There are multiple categories of SSA. They basically depend on the number of patterns you chose. For example, there is single pattern, finite set of patterns and infinite set of patterns algorithms. The most common single pattern SSA are:
  • Brute-force searching algorithm.
  • Knuth-Morris-Pratt algorithm.
  • Boyer-Moore algorithm.
Brute-force searching algorithm (BFSA
According to Wikipedia brute-force search is "a trivial but very general problem-solving technique that consists of systematically enumerating all possible candidates for the solution and checking whether each candidate satisfies the problem's statement".

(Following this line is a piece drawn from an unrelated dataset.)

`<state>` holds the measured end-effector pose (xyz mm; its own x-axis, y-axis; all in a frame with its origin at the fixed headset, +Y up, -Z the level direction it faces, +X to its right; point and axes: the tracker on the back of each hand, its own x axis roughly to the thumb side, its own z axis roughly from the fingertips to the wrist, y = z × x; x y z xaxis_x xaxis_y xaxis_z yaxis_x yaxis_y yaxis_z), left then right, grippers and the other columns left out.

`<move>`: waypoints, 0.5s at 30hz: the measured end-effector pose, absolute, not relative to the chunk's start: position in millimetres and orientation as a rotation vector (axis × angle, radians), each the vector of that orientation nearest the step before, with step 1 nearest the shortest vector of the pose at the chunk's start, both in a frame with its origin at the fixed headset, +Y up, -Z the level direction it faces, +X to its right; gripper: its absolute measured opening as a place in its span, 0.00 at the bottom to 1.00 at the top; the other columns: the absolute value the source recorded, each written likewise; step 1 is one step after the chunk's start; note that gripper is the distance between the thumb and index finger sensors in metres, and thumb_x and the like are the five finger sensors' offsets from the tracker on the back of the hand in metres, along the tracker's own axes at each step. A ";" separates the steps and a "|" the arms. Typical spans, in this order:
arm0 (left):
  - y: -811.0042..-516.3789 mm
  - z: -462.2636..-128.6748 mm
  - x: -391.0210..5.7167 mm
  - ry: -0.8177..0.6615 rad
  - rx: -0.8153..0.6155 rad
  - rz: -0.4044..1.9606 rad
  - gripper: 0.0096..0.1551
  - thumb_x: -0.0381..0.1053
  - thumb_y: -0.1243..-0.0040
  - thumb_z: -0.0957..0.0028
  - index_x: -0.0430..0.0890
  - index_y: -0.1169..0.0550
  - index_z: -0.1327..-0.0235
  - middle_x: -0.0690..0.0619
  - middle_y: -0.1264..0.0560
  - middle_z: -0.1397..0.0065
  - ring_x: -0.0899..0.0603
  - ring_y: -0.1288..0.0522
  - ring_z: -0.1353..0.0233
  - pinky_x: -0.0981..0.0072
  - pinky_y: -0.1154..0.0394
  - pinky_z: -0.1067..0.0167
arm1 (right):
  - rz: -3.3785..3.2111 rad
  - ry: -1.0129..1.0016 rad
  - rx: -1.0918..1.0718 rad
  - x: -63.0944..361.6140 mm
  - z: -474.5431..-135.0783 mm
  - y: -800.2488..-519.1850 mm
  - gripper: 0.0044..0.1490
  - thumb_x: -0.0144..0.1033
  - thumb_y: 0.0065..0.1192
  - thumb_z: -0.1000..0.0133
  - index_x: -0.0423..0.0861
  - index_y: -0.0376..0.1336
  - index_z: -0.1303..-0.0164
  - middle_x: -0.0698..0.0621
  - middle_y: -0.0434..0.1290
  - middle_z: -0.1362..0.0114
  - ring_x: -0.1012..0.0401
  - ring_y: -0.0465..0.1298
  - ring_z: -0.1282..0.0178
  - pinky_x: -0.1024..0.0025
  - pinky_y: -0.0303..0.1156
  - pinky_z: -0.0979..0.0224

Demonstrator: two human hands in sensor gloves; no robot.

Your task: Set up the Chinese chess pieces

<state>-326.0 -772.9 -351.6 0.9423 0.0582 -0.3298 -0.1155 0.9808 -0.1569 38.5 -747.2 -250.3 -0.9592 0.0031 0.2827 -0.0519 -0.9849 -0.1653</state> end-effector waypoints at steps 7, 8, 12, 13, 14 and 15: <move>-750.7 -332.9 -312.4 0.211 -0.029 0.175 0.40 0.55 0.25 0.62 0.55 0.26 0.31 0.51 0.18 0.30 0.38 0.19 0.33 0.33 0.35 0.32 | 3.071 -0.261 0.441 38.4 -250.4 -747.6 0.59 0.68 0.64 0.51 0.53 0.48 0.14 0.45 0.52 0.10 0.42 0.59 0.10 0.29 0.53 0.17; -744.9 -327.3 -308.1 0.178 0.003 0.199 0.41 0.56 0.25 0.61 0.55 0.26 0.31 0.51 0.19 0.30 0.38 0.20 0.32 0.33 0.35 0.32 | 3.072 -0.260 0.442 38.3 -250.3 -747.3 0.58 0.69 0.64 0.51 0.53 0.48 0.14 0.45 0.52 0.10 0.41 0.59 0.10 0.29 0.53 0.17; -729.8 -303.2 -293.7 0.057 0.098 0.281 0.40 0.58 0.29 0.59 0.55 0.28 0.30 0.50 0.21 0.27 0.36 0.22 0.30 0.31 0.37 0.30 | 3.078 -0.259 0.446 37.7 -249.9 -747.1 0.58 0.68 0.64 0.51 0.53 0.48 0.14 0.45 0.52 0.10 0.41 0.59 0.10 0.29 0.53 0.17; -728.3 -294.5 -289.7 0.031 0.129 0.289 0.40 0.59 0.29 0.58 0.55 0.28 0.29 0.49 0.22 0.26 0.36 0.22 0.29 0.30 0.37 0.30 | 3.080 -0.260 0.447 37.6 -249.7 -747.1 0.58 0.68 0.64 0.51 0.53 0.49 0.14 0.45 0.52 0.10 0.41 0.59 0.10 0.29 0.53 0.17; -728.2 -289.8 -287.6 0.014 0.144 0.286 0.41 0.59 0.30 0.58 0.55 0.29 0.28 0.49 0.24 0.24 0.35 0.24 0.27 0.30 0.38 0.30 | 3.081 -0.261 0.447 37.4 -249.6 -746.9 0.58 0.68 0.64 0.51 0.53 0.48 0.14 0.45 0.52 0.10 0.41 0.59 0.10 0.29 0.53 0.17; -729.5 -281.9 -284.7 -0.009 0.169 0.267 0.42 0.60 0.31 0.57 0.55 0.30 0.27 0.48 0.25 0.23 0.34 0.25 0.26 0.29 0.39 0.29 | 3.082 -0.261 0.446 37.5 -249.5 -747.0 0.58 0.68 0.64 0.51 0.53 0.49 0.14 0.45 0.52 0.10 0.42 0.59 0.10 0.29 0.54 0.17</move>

The BFSA aligns the first position of the pattern with the first position of the text and the algorithm compares their characters one by one until all pattern characters are found or a mismatch is detected.
In conclusion, the BFSA has the following characteristics:
  • The pattern is not preprocessed.
  • The algorithm compares from left to right character by character.
  • The worst time efficiency is Θ(mn) comparisons.
  • The algorithm returns the first occurrence of the pattern.

Advantages

  • Simple.
  • Rapid approach.
  • It is widely used.

Disadvantages

  • Too slow.
  • Not scalable.

Java Code


public class BruteForceSearch {

private char[] text;
private char[] pattern;
private int n;
private int m;
public void setString(String t, String p) {
this.text = t.toCharArray();
this.pattern = p.toCharArray();
this.n = t.length();
this.m = p.length();
}
public int search() {
for (int i = 0; i < n-m; i++) {
int j = 0;
while (j < m && text[i+j] == pattern[j]) {
j++;
}
if (j == m) return i;
}
return -1;
}
}

class Test {

public static void main(String[] args) {
BruteForceSearch bfs = new BruteForceSearch();
String text = "Lorem ipsum dolor sit amet";
String pattern = "ipsum";
bfs.setString(text, pattern);
int first_occur_position = bfs.search();
System.out.println("The text '" + pattern + "' is first found after the " + first_occur_position + " position.");
}

}


Knuth-Morris-Pratt (KMP)


Overview

According to Wikipedia, the Knuth-Morris-Pratt algorithm "searches for occurrences of a "word" W within a main "text string" S by employing the observation that when a mismatch occurs, the word itself embodies sufficient information to determine where the next match could begin, thus bypassing re-examination of previously matched characters".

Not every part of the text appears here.